UNITED STATES DISTRICT COURT FOR THE DISTRICT OF ARIZONA
Nov 26, 2019
No. CV-18-00274-TUC- BGM (D. Ariz. Nov. 26, 2019)

Opinion

No. CV-18-00274-TUC- BGM

11-26-2019

Sprint Communications Company LP, Plaintiff, v. FNF Construction, Inc., Defendant.


ORDER

Currently pending before the Court is Defendant FNF Construction Inc.'s Motion in Limine (Doc. 68) regarding references, evidence, testimony, or instructions concerning liability created under the Arizona Underground Facilities Act ("AUFA"). Plaintiff has filed its response in opposition (Doc. 69).

Plaintiff's Complaint (Doc. 1) alleged causes of action for strict liability, negligence, and trespass. Defendant moved to dismiss the statutory causes of action as well as any liability under the Arizona Underground Facilities Act ("AUFA") because they were time-barred. Def.'s Mot. to Dismiss 3d Claim for Relief (Doc. 33). Pursuant to stipulation by the Parties, the Court dismissed Plaintiff's ThirdClaim for Relief for Strict Liability. Order 10/19/2018 (Doc. 39). Defendant now seeks to preclude Plaintiff from "presenting evidence, testifying, implying, or presenting argument regarding purported liability by FNF for allegedly violating the AUFA because liability under the AUFA is time-barred." Def.'s Mot. in limine (Doc. 68) at 2.

The AUFA provides:

A person shall not make or begin any excavation in any public street, alley, right-of-way dedicated to the public use or public utility easement or in any express or implied private property utility easement or in any apartment community or mobile home park without first determining whether underground facilities will be encountered, and if so where they are located from each and every underground facilities operator and taking measures for control of the facilities in a careful and prudent manner. For all excavations in an apartment community or mobile home park, the excavator shall inform the landlord as promptly as practical that the excavator intends to submit an inquiry to the landlord that will trigger the landlord's obligations provided by subsection B of this section and the inquiry itself shall be made by certified mail to the landlord, using a form prepared by a one-call notification center. The inquiry to a landlord may be made by a one-call notification center for a reasonable fee to the excavator.
A.R.S. § 40-360.22(A). The Act further provides:
If any underground facility is damaged by any person in violation of this article as a result of failing to obtain information as to its location, failing to take measures for protection of the facilities or failing to excavate in a careful and prudent manner, the person is liable to the owner of the underground facility for the total cost of the repair of the facility.
A.R.S. § 40-360.26(A). Arizona law sets a one (1) year statute of limitations for all actions "[u]pon a liability created by statute[.]" A.R.S. § 12-541(5). Defendant asserts that "Arizona courts have held that duties of care arising out of statute do, indeed, constitute 'liability created by statute.'" Def.'s Mot. in limine (Doc. 68) at 3 (citing Jackson v. Pima County, 767 P.2d 54, 55-56 (Ariz. Ct. App. 1988)). In Jackson, however, "[t]he duty to approve plans and issue permits was created by the ordinance and not common law." Jackson, 767 P.2d at 56. Here, Plaintiff's negligence claim arises from common law.
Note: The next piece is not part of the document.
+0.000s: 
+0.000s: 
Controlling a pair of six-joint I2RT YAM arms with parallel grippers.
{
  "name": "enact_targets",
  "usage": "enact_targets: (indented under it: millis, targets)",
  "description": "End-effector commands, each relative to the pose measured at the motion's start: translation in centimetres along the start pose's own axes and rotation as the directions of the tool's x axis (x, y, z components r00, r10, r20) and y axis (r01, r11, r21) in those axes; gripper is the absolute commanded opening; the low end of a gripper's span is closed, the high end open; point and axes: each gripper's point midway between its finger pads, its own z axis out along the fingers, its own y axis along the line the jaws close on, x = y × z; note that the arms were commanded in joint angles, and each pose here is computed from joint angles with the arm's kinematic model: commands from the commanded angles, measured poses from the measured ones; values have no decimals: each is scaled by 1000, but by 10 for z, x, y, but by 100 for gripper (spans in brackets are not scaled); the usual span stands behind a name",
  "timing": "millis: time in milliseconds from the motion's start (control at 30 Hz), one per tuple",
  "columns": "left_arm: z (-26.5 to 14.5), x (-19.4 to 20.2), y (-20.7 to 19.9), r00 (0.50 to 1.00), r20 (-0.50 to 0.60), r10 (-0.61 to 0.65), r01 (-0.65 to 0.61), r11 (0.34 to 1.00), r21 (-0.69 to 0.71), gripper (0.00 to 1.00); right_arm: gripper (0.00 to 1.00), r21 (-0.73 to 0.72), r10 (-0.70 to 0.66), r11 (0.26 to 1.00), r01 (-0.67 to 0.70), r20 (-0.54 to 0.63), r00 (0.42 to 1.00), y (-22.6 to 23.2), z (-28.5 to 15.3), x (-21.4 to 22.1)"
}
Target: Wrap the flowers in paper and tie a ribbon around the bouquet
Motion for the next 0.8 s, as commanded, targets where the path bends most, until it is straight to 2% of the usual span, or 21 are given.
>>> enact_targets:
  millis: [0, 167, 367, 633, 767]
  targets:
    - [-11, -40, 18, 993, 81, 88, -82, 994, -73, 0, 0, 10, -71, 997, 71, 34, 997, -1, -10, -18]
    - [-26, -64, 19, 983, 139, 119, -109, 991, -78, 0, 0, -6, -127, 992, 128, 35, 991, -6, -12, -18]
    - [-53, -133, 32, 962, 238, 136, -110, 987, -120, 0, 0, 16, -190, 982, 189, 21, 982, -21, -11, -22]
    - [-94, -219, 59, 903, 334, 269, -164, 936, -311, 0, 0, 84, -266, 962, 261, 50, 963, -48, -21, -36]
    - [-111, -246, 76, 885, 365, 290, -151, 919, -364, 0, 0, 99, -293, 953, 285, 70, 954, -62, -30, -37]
In the context of the Arizona Damages Protection Act ("ADPA"), another District of Arizona court has observed that "[a]lthough Arizona courts originally construed the phrase 'liability created by statute' narrowly, . . . more recent cases have held that '[w]hen either a common law or statutory cause of action may be maintained, and the elements of the common law cause of action are different than the elements of the statutory cause of action different limitations statutes apply to each.'" MCI Comm. Svcs. v. Contractors West Inc., 2016 WL 795861, *2 (D. Ariz. March 1, 2016) (quoting Alaface v. Nat'l Inv. Co., 181 Ariz. 586, 598, 892 P.2d 1375, 1387 (Ariz. Ct. App. 1994)) (alterations in original). The MCI Communications court concluded that "[t]he ADPA dispenses with elements of its common law precursors: in contrast to a negligence claim, an ADPA claim need not allege fault, and in contrast to a trespass claim, an ADPA claim need not establish that the excavator's interference with the damaged infrastructure was knowing and intentional." Id. at 3 (citing A.R.S. § 40-360.26(A); then citing A.R.S. § 40-360.28(B)).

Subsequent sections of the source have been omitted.